If a line in the data below includes the string "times", please return a copy of it.
GIVEN INFORMATION: Begin
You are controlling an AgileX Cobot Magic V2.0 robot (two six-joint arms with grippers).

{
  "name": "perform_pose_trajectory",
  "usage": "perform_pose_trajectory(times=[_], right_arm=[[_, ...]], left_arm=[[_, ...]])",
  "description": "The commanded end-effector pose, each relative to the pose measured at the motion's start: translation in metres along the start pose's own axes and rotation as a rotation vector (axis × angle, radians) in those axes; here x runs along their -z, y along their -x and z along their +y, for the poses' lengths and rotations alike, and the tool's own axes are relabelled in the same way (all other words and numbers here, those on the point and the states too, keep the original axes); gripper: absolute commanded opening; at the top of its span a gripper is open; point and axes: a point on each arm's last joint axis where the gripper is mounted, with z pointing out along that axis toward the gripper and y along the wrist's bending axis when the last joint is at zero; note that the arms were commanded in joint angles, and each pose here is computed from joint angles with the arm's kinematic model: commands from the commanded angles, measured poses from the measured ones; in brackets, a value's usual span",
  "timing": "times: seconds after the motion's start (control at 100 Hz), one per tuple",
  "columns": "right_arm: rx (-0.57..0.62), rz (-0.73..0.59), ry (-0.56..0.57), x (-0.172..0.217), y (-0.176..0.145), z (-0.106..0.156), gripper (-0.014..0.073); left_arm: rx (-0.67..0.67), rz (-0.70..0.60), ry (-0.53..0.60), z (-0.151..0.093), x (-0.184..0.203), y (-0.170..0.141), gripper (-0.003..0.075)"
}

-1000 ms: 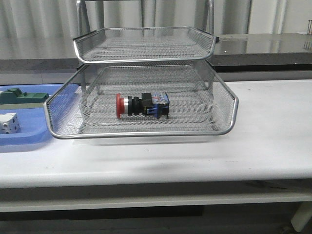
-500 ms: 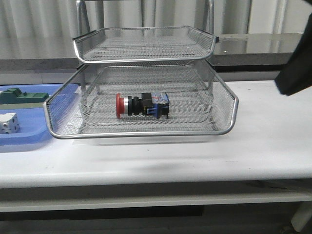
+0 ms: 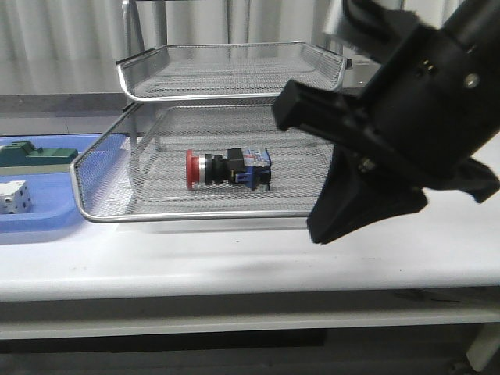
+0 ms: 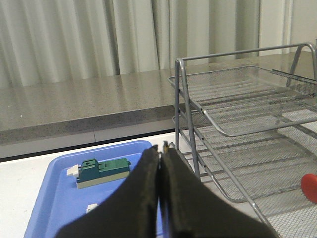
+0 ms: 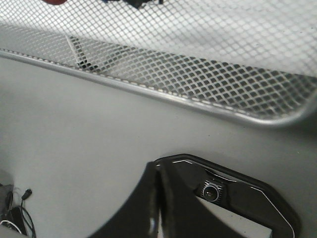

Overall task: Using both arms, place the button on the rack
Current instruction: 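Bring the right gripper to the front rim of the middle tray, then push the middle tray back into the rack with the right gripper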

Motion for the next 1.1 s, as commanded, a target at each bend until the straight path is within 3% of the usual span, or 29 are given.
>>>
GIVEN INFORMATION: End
SOLVED PROBLEM:
  "usage": "perform_pose_trajectory(times=[_], right_arm=[[_, ...]], left_arm=[[_, ...]])",
  "timing": "times: seconds after the motion's start (control at 100 Hz), one per tuple",

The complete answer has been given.